CPAC’s Golden Trump Statue Was Made in Mexico And Is ‘Not an Idol,’ Artist Says

 

ORLANDO — Tommy Zegan says he was inspired to create the enormous gold statue of Donald Trump because he felt that other less flattering statues of the president were not doing him justice.

The outrageous sculpture, which is more than 6-feet-tall, went viral when video was shared of it being wheeled through the Conservative Political Action Conference (CPAC) on Thursday.

The piece is called “Trump and his magic wand” — a play on Barack Obama’s remark that Trump did not have a magic wand to bring back manufacturing jobs to the United States.

Made of painted fiberglass, the statue was assembled in Mexico and painted in Tampa, Florida. It’s for sale for $100,000.

Zegan says he also made a stainless steel version, which he hopes to one day be displayed in the Trump Presidential Library (“It’s priceless,” he says).

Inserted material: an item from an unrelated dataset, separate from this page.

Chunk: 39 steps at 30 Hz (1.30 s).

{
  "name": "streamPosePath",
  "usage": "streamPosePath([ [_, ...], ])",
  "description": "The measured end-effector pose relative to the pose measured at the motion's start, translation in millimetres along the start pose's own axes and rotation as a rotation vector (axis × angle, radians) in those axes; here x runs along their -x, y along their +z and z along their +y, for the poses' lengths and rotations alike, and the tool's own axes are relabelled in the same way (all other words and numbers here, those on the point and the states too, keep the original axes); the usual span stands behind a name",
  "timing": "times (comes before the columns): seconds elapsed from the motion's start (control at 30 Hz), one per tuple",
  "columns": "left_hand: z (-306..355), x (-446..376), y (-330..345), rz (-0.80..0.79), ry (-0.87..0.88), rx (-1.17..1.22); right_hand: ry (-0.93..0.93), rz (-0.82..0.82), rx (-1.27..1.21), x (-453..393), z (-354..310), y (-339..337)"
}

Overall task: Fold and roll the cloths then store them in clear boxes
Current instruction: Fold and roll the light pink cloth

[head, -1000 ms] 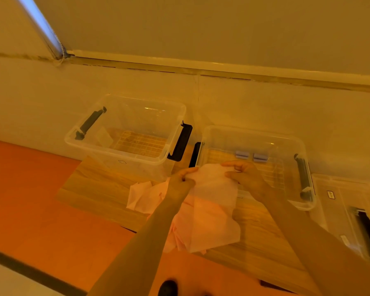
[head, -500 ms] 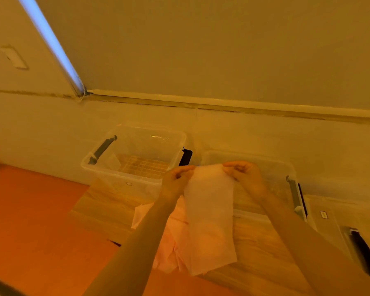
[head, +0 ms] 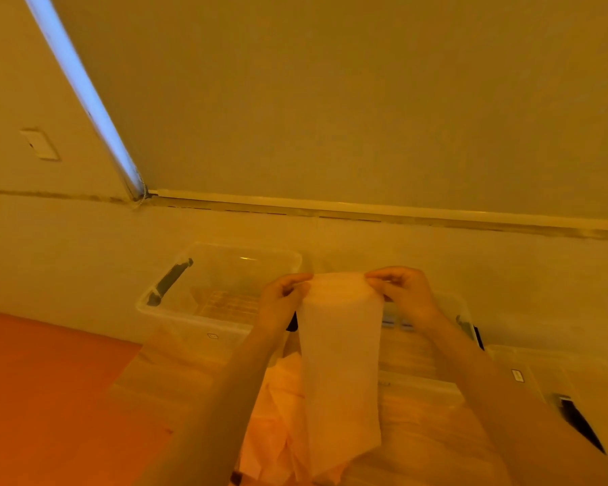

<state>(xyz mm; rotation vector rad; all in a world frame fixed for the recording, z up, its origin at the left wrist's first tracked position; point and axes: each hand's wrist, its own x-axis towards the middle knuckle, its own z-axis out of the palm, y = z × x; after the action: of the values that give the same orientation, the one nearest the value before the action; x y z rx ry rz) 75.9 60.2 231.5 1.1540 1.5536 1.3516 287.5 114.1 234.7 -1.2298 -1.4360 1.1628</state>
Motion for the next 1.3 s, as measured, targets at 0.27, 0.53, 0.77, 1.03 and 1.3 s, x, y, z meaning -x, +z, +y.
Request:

He’s working on a third Trump statue — one he says “is gonna really piss off the liberals” — which will be crafted from bronze plated with 24-karat gold. He plans on selling that statue at Sotheby’s or Christie’s, for “probably about $10 million.”

“It’s not an idol,” Zegan says, responding to critics who mocked the statue and compared it to the golden calf from the Old Testament. Zegan, who was a youth pastor for nearly two decades, said “I know the biblical definition of an idol. This is not an idol. This is a sculpture.”